Re: [DISCUSS] KIP-966: Eligible Leader Replicas

Calvin Liu Wed, 06 Sep 2023 11:21:44 -0700

Hi Jack
Thanks for the comment.
I have updated the reassignment part. Now the reassignment can only be
completed/canceled if the final ISR size is larger than min ISR.
Thanks to your efforts of the TLA+! It has been a great help to the KIP!


On Wed, Sep 6, 2023 at 6:32 AM Jack Vanlightly <vanligh...@apache.org>
wrote:

> Hi Calvin,
>
> Regarding partition reassignment, I have two comments.
>
> I notice the KIP says "The AlterPartitionReassignments will not change the
> ELR" however, when a reassignment completes (or reverts) any replicas
> removed from the replica set would be removed from the ELR. Sounds obvious
> but I figured we should be explicit about that.
>
> Reassignment should also respect min.insync.replicas because currently a
> reassignment can complete as long as the ISR is not empty and all added
> replicas are members. However, my TLA+ specification, which now includes
> reassignment, finds single broker failures that can cause committed data
> loss - despite the added protection of the ELR and min.insync.replicas=2.

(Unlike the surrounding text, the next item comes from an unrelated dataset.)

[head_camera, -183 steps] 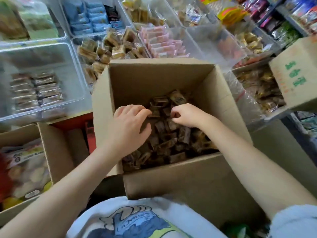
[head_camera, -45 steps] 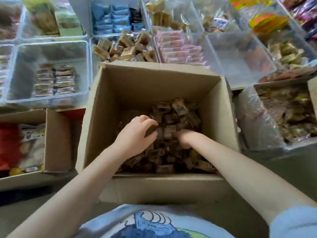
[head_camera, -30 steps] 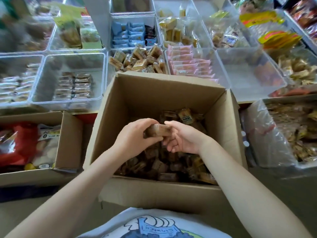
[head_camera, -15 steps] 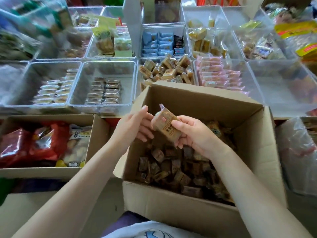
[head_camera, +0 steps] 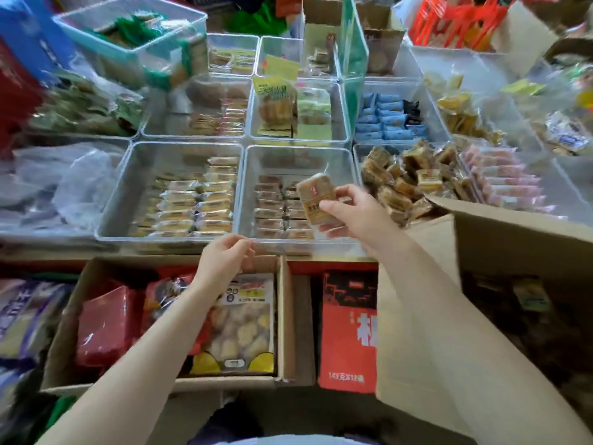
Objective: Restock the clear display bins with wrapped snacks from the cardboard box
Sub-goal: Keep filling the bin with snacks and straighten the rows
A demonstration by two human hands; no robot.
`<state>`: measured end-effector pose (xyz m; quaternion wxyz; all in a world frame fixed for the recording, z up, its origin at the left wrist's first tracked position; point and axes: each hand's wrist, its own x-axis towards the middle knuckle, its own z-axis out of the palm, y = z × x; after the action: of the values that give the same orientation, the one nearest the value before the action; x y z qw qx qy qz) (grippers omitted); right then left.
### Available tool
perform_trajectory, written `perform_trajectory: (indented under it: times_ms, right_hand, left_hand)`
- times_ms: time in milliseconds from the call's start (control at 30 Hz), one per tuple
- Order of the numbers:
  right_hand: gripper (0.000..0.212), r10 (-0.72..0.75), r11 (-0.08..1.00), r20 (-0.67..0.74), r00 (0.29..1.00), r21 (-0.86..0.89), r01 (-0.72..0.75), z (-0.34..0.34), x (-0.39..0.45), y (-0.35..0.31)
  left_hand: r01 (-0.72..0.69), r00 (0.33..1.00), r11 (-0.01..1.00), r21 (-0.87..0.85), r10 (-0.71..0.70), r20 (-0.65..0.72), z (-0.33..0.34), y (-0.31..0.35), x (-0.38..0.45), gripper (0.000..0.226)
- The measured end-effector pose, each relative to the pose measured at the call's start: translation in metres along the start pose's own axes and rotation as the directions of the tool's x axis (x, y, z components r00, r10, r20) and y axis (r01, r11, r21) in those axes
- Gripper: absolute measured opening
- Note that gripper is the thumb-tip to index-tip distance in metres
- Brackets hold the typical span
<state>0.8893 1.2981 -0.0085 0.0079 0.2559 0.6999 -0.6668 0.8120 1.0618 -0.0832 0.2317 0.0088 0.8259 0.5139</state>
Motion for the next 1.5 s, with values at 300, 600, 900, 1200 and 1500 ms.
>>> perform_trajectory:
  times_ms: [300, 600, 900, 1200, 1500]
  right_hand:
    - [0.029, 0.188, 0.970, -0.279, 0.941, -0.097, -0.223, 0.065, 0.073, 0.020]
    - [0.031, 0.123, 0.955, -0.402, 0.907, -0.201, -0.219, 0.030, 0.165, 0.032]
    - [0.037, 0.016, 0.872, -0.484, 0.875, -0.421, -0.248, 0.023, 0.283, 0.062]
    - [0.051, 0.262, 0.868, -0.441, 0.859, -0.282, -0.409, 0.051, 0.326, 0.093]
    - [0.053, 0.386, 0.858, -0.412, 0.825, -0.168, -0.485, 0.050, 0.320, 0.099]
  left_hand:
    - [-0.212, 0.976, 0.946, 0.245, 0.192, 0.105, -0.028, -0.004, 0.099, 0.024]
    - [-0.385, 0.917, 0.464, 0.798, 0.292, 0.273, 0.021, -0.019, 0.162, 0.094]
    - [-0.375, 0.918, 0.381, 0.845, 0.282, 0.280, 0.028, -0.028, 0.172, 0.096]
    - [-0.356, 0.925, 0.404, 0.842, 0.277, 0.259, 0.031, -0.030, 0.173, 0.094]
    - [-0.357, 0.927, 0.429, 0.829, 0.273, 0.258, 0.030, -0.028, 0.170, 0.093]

> These scenarios are limited to shrinking the size of the replica set. If we
> modify the PartitionChangeBuilder to add the completion condition that the
> target ISR >= min.insync.replicas, then that closes this last
> single-broker-failure data loss case.
>
> With the above modification, the TLA+ specification of the ELR part of the
> design is standing up to all safety and liveness checks. The only thing
> that is not modeled is the unclean recovery though I may leave that as the
> specification is already very large.
>
> Jack
>
> On 2023/09/01 22:27:10 Calvin Liu wrote:
> > Hi Justine
> > 1. With the new proposal, in order to let the consumer consume a message
> > when only 1 replica commits it to its log, the min ISR has to be set to
> 1.
> > 2. Yes, we will need an unclean recovery if the leader has an unclean
> > shutdown.
> > 3. If the min ISR config is changed to a larger value, the ISR and ELR
> will
> > not be updated. ISR members are always valid no matter how min ISR
> changes.
> > If ELR is not empty, then the HWM can't advance as well after the min ISR
> > increase, so the ELR members are safe to stay.

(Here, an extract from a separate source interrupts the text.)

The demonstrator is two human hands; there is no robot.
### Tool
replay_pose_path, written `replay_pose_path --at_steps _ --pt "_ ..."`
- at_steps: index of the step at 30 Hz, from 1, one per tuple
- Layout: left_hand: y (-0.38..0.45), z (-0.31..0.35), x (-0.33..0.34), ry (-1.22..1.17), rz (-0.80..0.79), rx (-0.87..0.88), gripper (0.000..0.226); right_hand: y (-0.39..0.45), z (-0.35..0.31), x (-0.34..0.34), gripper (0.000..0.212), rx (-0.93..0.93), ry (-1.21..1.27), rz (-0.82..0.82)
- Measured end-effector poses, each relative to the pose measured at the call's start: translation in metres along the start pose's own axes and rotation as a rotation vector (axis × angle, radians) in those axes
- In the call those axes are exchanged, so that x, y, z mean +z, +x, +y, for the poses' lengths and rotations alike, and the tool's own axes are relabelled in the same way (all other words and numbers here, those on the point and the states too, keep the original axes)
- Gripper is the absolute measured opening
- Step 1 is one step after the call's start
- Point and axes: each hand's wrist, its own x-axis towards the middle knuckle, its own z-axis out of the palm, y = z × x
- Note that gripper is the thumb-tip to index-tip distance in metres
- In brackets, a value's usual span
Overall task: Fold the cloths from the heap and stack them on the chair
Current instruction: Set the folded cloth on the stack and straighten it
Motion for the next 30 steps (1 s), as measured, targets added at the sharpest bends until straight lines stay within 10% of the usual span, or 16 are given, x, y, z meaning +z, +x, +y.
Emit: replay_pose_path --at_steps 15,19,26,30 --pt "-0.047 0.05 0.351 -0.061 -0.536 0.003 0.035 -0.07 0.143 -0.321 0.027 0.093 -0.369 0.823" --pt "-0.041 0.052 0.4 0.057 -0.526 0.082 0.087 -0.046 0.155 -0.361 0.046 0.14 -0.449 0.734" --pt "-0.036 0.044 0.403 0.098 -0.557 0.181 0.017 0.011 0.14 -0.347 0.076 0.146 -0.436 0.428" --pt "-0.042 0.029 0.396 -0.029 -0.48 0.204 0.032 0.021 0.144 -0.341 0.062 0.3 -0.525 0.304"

> > 4. I will highlight the explanation. Thanks.
> >
> > On Thu, Aug 31, 2023 at 4:35 PM Justine Olshan
> <jols...@confluent.io.invalid>
> > wrote:
> >
> > > Hey Calvin,
> > >
> > > Thanks for the responses. I think I understood most of it, but had a
> few
> > > follow up questions
> > >
> > > 1. For the acks=1 case, I was wondering if there is any way to continue
> > > with the current behavior (ie -- we only need one ack to produce to
> the log
> > > and consider the request complete.) My understanding is that we can
> also
> > > consume from such topics at that point.

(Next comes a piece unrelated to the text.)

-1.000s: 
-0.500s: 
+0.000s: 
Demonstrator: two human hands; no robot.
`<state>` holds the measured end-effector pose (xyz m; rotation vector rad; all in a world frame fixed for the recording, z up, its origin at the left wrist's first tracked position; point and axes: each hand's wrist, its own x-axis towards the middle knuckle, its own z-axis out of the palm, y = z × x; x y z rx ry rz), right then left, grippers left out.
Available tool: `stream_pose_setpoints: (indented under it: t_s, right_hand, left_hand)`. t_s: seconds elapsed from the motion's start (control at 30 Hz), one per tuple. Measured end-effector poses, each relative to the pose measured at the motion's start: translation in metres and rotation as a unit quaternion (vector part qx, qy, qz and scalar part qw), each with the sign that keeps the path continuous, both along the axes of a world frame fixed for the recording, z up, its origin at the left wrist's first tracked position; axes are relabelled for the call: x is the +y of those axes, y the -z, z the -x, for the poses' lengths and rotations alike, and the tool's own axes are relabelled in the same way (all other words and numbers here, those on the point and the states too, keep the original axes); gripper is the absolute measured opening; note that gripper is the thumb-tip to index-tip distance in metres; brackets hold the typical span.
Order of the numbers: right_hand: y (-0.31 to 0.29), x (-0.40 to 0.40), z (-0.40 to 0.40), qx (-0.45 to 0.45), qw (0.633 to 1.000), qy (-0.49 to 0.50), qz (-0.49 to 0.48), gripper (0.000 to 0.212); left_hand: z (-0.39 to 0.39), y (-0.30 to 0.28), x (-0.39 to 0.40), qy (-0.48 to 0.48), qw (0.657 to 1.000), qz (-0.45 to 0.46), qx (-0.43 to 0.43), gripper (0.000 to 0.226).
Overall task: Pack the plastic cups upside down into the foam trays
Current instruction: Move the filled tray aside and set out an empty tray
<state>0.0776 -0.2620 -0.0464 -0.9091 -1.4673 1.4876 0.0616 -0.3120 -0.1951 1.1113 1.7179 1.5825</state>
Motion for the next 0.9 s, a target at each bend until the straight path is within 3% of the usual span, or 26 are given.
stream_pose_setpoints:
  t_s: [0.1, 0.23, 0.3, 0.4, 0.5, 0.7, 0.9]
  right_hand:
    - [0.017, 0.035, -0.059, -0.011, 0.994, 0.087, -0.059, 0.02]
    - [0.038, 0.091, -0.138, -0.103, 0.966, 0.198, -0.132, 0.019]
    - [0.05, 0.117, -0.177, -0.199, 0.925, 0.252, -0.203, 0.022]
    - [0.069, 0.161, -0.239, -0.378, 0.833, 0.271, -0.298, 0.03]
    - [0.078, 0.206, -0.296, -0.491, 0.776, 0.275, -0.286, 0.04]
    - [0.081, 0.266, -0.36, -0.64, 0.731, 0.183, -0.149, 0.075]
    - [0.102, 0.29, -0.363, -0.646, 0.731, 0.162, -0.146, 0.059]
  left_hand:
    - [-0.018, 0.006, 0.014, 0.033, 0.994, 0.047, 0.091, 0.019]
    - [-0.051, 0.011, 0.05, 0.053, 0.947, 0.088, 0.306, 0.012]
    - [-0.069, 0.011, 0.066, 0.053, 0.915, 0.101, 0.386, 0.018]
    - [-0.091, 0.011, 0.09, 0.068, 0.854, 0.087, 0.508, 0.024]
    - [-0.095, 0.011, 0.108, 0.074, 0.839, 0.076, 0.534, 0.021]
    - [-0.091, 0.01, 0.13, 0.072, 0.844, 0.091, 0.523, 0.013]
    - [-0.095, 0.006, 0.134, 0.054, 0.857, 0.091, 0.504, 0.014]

> > > If users wanted this lower durability could they set
> min.insync.replicas to
> > > 1?
> > >
> > > 2. For the case where we elect a leader that was unknowingly offline.
> Say
> > > this replica was the only one in ELR. My understanding is that we would
> > > promote it to ISR and remove it from ELR when it is the leader, but
> then we
> > > would remove it from ISR and have no brokers in ISR or ELR. From there
> we
> > > would need to do unclean recovery right?
> > >
> > > 3. Did we address the case where dynamically min isr is increased?
> > >
> > > 4. I think my comment was more about confusion on the KIP. It was not
> clear
> > > to me that the section was describing points if one was done before the
> > > other. But I now see the sentence explaining that. I think I skipped
> from
> > > "delivery plan" to the bullet points.
> > >
> > > Justine
> > >
> > > On Thu, Aug 31, 2023 at 4:04 PM Calvin Liu <ca...@confluent.io.invalid
> >
> > > wrote:
> > >
> > > > Hi Justine
> > > > Thanks for the questions!
> > > >   *a. For my understanding, will we block replication? Or just the
> high
> > > > watermark advancement?*
> > > >   - The replication will not be blocked. The followers are free to
> > > > replicate messages above the HWM. Only HWM advancement is blocked.
> > > >
> > > >   b. *Also in the acks=1 case, if folks want to continue the previous
> > > > behavior, they also need to set min.insync.replicas to 1, correct?*
> > > >   - If the clients only send ack=1 messages and minISR=2. The HWM
> > > behavior
> > > > will only be different when there is 1 replica in the ISR. In this
> case,
> > > > the min ISR does not do much in the current system. It is kind of a
> > > > trade-off but we think it is ok.
> > > >
> > > >   c. *The KIP seems to suggest that we remove from ELR when we start
> up
> > > > again and notice we do not have the clean shutdown file. Is there a
> > > chance
> > > > we have an offline broker in ELR that had an unclean shutdown that we
> > > elect
> > > > as a leader before we get the change to realize the shutdown was
> > > unclean?*
> > > > *  - *The controller will only elect an unfenced(online) replica as
> the
> > > > leader. If a broker has an unclean shutdown, it should register to
> the
> > > > controller first(where it has to declair whether it is a
> clean/unclean
> > > > shutdown) and then start to serve broker requests. So
> > > >      1. If the broker has an unclean shutdown before the controller
> is
> > > > aware that the replica is offline, then the broker can become the
> leader
> > > > temporarily. But it can't serve any Fetch requests before it
> registers
> > > > again, and that's when the controller will re-elect a leader.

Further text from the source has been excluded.